* **Exercise prompt**: Output all of the data below exactly as given.

Stored records
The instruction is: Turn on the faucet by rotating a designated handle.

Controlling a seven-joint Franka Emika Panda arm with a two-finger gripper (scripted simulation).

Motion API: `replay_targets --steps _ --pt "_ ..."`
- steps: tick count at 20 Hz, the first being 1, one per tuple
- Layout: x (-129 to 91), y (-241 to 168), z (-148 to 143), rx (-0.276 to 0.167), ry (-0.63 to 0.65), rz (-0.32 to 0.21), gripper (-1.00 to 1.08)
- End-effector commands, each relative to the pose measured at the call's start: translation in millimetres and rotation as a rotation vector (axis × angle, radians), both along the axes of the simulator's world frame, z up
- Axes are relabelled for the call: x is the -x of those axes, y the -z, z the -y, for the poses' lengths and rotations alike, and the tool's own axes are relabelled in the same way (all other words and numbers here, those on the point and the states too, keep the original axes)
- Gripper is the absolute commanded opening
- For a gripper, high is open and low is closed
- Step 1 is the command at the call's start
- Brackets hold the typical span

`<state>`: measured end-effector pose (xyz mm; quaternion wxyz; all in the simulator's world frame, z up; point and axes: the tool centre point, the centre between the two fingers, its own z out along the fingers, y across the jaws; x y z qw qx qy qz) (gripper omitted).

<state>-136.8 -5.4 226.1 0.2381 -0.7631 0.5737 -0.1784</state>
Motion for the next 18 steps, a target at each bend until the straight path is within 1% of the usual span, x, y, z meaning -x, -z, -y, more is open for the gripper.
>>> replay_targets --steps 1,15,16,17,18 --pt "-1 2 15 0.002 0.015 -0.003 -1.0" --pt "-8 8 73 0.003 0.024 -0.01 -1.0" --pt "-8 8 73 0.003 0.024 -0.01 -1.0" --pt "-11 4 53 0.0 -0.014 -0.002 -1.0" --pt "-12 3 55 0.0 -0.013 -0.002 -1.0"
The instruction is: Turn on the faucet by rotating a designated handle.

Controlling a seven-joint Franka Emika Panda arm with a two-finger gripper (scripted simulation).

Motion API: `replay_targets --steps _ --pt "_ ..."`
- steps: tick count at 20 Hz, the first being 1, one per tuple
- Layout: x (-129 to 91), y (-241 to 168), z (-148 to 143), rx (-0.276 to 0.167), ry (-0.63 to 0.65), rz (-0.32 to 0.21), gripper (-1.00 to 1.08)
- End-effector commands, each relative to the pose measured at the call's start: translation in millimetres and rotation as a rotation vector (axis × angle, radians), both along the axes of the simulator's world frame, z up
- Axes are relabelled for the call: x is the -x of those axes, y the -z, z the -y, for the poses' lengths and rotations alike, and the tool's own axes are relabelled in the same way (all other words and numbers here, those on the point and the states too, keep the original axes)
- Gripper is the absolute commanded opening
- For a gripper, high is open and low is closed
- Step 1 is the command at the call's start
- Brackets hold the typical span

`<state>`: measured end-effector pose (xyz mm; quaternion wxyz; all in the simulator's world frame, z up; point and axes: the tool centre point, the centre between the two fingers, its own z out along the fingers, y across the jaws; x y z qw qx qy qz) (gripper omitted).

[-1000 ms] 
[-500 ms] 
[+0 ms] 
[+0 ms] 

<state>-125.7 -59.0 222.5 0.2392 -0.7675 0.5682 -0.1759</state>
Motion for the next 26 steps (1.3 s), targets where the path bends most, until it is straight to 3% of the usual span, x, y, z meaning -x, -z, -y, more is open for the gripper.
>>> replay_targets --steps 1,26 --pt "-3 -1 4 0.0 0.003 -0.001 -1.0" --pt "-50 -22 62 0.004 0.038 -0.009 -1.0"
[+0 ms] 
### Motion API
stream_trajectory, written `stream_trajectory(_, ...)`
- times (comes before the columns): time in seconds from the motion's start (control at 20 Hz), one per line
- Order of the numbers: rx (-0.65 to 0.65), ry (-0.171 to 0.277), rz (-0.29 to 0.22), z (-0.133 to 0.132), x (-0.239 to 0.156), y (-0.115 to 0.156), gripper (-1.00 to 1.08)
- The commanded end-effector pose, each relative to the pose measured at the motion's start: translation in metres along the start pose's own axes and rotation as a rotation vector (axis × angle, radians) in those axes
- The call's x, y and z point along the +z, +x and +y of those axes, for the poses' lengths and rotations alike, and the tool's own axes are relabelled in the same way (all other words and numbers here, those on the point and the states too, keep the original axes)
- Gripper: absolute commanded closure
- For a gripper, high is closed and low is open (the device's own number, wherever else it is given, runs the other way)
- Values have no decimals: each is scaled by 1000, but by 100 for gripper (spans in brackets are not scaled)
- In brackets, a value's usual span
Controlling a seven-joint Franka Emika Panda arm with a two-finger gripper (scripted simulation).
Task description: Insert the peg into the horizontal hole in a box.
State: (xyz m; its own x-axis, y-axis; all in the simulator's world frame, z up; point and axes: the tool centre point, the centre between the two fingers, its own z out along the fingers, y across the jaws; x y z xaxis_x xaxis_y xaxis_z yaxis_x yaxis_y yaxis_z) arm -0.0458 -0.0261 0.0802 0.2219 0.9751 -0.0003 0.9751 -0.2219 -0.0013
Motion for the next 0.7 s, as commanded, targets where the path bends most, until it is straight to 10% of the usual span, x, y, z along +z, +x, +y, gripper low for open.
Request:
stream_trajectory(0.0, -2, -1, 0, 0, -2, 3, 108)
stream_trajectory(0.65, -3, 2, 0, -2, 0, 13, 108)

* **Exercise output**:
The instruction is: Turn on the faucet by rotating a designated handle.

Controlling a seven-joint Franka Emika Panda arm with a two-finger gripper (scripted simulation).

Motion API: `replay_targets --steps _ --pt "_ ..."`
- steps: tick count at 20 Hz, the first being 1, one per tuple
- Layout: x (-129 to 91), y (-241 to 168), z (-148 to 143), rx (-0.276 to 0.167), ry (-0.63 to 0.65), rz (-0.32 to 0.21), gripper (-1.00 to 1.08)
- End-effector commands, each relative to the pose measured at the call's start: translation in millimetres and rotation as a rotation vector (axis × angle, radians), both along the axes of the simulator's world frame, z up
- Axes are relabelled for the call: x is the -x of those axes, y the -z, z the -y, for the poses' lengths and rotations alike, and the tool's own axes are relabelled in the same way (all other words and numbers here, those on the point and the states too, keep the original axes)
- Gripper is the absolute commanded opening
- For a gripper, high is open and low is closed
- Step 1 is the command at the call's start
- Brackets hold the typical span

`<state>`: measured end-effector pose (xyz mm; quaternion wxyz; all in the simulator's world frame, z up; point and axes: the tool centre point, the centre between the two fingers, its own z out along the fingers, y across the jaws; x y z qw qx qy qz) (gripper omitted).

<state>-136.8 -5.4 226.1 0.2381 -0.7631 0.5737 -0.1784</state>
Motion for the next 18 steps, a target at each bend until the straight path is within 1% of the usual span, x, y, z meaning -x, -z, -y, more is open for the gripper.
>>> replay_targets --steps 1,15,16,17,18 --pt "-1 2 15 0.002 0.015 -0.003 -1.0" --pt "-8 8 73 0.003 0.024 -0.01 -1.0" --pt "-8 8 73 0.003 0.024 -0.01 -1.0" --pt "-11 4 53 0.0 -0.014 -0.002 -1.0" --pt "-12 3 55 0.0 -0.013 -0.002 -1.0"
The instruction is: Turn on the faucet by rotating a designated handle.

Controlling a seven-joint Franka Emika Panda arm with a two-finger gripper (scripted simulation).

Motion API: `replay_targets --steps _ --pt "_ ..."`
- steps: tick count at 20 Hz, the first being 1, one per tuple
- Layout: x (-129 to 91), y (-241 to 168), z (-148 to 143), rx (-0.276 to 0.167), ry (-0.63 to 0.65), rz (-0.32 to 0.21), gripper (-1.00 to 1.08)
- End-effector commands, each relative to the pose measured at the call's start: translation in millimetres and rotation as a rotation vector (axis × angle, radians), both along the axes of the simulator's world frame, z up
- Axes are relabelled for the call: x is the -x of those axes, y the -z, z the -y, for the poses' lengths and rotations alike, and the tool's own axes are relabelled in the same way (all other words and numbers here, those on the point and the states too, keep the original axes)
- Gripper is the absolute commanded opening
- For a gripper, high is open and low is closed
- Step 1 is the command at the call's start
- Brackets hold the typical span

`<state>`: measured end-effector pose (xyz mm; quaternion wxyz; all in the simulator's world frame, z up; point and axes: the tool centre point, the centre between the two fingers, its own z out along the fingers, y across the jaws; x y z qw qx qy qz) (gripper omitted).

[-1000 ms] 
[-500 ms] 
[+0 ms] 
[+0 ms] 

<state>-125.7 -59.0 222.5 0.2392 -0.7675 0.5682 -0.1759</state>
Motion for the next 26 steps (1.3 s), targets where the path bends most, until it is straight to 3% of the usual span, x, y, z meaning -x, -z, -y, more is open for the gripper.
>>> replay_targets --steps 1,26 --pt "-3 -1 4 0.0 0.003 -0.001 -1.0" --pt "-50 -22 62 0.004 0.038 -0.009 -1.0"
[+0 ms] 
### Motion API
stream_trajectory, written `stream_trajectory(_, ...)`
- times (comes before the columns): time in seconds from the motion's start (control at 20 Hz), one per line
- Order of the numbers: rx (-0.65 to 0.65), ry (-0.171 to 0.277), rz (-0.29 to 0.22), z (-0.133 to 0.132), x (-0.239 to 0.156), y (-0.115 to 0.156), gripper (-1.00 to 1.08)
- The commanded end-effector pose, each relative to the pose measured at the motion's start: translation in metres along the start pose's own axes and rotation as a rotation vector (axis × angle, radians) in those axes
- The call's x, y and z point along the +z, +x and +y of those axes, for the poses' lengths and rotations alike, and the tool's own axes are relabelled in the same way (all other words and numbers here, those on the point and the states too, keep the original axes)
- Gripper: absolute commanded closure
- For a gripper, high is closed and low is open (the device's own number, wherever else it is given, runs the other way)
- Values have no decimals: each is scaled by 1000, but by 100 for gripper (spans in brackets are not scaled)
- In brackets, a value's usual span
Controlling a seven-joint Franka Emika Panda arm with a two-finger gripper (scripted simulation).
Task description: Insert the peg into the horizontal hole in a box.
State: (xyz m; its own x-axis, y-axis; all in the simulator's world frame, z up; point and axes: the tool centre point, the centre between the two fingers, its own z out along the fingers, y across the jaws; x y z xaxis_x xaxis_y xaxis_z yaxis_x yaxis_y yaxis_z) arm -0.0458 -0.0261 0.0802 0.2219 0.9751 -0.0003 0.9751 -0.2219 -0.0013
Motion for the next 0.7 s, as commanded, targets where the path bends most, until it is straight to 10% of the usual span, x, y, z along +z, +x, +y, gripper low for open.
Request:
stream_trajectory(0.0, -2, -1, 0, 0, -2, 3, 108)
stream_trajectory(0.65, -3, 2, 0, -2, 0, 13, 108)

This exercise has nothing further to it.